Une personne emploie « Tant que j’y pense » avec une autre personne. La phrase agit sur la conversation : elle demande une précision, vérifie la compréhension, reprend le fil ou organise la prise de parole.
« Tant que j’y pense »
Cette formulation sert à introduire une remarque que l’on veut faire avant de l’oublier. Son intérêt tient autant aux mots employés qu’au moment où elle intervient dans l’échange.
À quel moment l’employer ?
Une personne préfère demander une clarification plutôt que répondre à une idée qu’il ou elle n’est pas certain d’avoir comprise.

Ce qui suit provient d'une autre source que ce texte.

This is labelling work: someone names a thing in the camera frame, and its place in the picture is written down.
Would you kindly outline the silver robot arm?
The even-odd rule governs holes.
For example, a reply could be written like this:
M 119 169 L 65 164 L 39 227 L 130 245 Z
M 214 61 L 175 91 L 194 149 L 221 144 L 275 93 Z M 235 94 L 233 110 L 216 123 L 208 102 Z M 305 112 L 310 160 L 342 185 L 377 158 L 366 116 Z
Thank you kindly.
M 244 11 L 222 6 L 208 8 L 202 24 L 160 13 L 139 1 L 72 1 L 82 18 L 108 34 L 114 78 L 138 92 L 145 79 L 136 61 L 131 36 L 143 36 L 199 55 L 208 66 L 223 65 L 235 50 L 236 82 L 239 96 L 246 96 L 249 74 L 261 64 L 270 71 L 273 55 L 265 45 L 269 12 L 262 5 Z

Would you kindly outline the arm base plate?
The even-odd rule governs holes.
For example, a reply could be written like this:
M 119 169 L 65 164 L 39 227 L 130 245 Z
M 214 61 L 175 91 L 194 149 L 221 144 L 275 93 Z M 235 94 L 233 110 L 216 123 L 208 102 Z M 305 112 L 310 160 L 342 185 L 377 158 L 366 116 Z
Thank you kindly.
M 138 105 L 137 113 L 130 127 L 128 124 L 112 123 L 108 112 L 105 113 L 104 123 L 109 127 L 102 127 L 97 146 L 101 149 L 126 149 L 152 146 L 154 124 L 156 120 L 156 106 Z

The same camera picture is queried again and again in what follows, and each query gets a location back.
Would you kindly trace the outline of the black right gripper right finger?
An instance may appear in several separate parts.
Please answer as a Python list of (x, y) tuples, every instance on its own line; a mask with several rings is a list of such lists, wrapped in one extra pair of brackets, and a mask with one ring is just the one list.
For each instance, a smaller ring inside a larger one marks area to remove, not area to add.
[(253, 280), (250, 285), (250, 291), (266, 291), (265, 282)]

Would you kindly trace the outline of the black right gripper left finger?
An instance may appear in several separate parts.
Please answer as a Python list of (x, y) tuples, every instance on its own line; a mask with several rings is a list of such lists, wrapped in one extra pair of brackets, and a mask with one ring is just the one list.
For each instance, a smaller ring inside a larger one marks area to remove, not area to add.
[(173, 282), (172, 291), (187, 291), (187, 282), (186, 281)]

une autre personne compare « Tant que j’y pense » à « Au fait » : le sens peut être proche, mais le degré de familiarité ou de directivité change.
Une formulation voisine
Comparer la fonction, le registre et le degré de directivité.
Au fait
À comparerCette formulation peut remplir une fonction proche avec un ton différent.
Dire exactement ce qui manque
Plus précis« Quel mot voulez-vous préciser ? », « Pouvez-vous répéter la date ? » ou « Revenons au deuxième point » peuvent être préférables quand la difficulté est identifiable.
Faire avancer l’échange
La bonne phrase dépend de ce qui bloque ou de ce que l’on veut faire ensuite.